Le rapport 2024 de la CONAC révèle que l'État a perdu plus de 4 milliards de FCFA du fait de la corruption, tandis que le service public continue de manifester un taux élevé de corruption. Les signalements, eux, ont bondi de 40 % en un an, atteignant 10 520 dénonciations preuve que la société civile voit et parle.

Quand l'État ruine ses propres entrepreneurs

La corruption administrative a un coût direct sur l'économie réelle. Les investisseurs dénoncent un manque de célérité dans le traitement administratif et un grand nombre d'administrations impliquées dans les procédures, constituant autant de goulots d'étranglement.

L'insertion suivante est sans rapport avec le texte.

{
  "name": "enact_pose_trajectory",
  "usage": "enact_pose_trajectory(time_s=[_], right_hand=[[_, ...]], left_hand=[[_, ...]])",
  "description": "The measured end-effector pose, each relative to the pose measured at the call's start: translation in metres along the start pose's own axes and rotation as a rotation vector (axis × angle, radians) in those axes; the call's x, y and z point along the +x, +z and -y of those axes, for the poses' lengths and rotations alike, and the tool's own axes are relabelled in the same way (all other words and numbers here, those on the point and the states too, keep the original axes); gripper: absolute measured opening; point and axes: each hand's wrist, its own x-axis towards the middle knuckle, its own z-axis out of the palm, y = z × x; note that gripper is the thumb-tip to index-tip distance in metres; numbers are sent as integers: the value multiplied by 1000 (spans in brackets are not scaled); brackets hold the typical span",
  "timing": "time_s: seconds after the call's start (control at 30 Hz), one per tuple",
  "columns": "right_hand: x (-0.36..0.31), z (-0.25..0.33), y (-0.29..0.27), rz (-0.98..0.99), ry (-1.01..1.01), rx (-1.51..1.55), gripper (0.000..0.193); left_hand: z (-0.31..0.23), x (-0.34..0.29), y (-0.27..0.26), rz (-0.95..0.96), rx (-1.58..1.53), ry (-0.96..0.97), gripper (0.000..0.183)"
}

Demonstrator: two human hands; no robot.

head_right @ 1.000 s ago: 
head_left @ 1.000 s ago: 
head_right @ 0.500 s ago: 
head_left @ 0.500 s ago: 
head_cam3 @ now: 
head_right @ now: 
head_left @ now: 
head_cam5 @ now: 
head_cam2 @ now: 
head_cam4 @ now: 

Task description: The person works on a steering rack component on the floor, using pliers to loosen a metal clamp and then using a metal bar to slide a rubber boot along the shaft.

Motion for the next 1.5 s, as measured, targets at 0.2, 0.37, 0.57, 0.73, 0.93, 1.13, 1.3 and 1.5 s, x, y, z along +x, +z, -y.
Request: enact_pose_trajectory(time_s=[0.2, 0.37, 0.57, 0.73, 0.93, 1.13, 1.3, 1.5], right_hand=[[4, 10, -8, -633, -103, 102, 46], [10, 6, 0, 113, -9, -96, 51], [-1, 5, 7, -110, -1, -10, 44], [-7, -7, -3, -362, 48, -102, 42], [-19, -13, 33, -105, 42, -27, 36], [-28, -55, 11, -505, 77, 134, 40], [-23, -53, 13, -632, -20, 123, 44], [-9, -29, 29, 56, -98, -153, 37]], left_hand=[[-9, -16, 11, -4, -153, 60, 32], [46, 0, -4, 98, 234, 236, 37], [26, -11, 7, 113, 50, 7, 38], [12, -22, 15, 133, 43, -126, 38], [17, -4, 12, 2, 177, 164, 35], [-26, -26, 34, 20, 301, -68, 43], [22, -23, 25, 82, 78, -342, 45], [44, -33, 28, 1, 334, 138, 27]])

Un fonctionnaire enrichi grâce à la rente administrative ne crée pas d'emploi. Il ne finance pas d'usine. Il achète de l'immobilier, souvent à l'étranger. Le secteur privé camerounais se retrouve face à des concurrents paradoxaux : des agents publics qui accèdent aux marchés, aux informations et aux décisions avant tout opérateur privé.

À moyen terme, cette logique dévore le capital humain et décourage l'investissement étranger. Le déficit budgétaire global du Cameroun s'est creusé à 1,5 % du PIB en 2024, contre 0,7 % en 2023, en raison d'un dérapage des dépenses courantes. Les dépenses de personnel en sont un moteur structurel.

Réformer ou se résigner ?

Le Cameroun fait face à un choix de civilisation économique. Continuer à laisser l'administration fonctionner comme une rente capturée par quelques-uns, c'est condamner la compétitivité nationale pour une génération. Appliquer l'article 66 de la Constitution, criminaliser l'enrichissement illicite et rendre effectifs les contrôles, c'est ouvrir la voie à un secteur privé qui peut enfin jouer à armes égales.

La vraie question n'est pas de savoir si les fonctionnaires méritent d'être bien payés. Elle est de savoir pourquoi certains d'entre eux peuvent accumuler ce que jamais un entrepreneur ne pourrait construire honnêtement en une vie.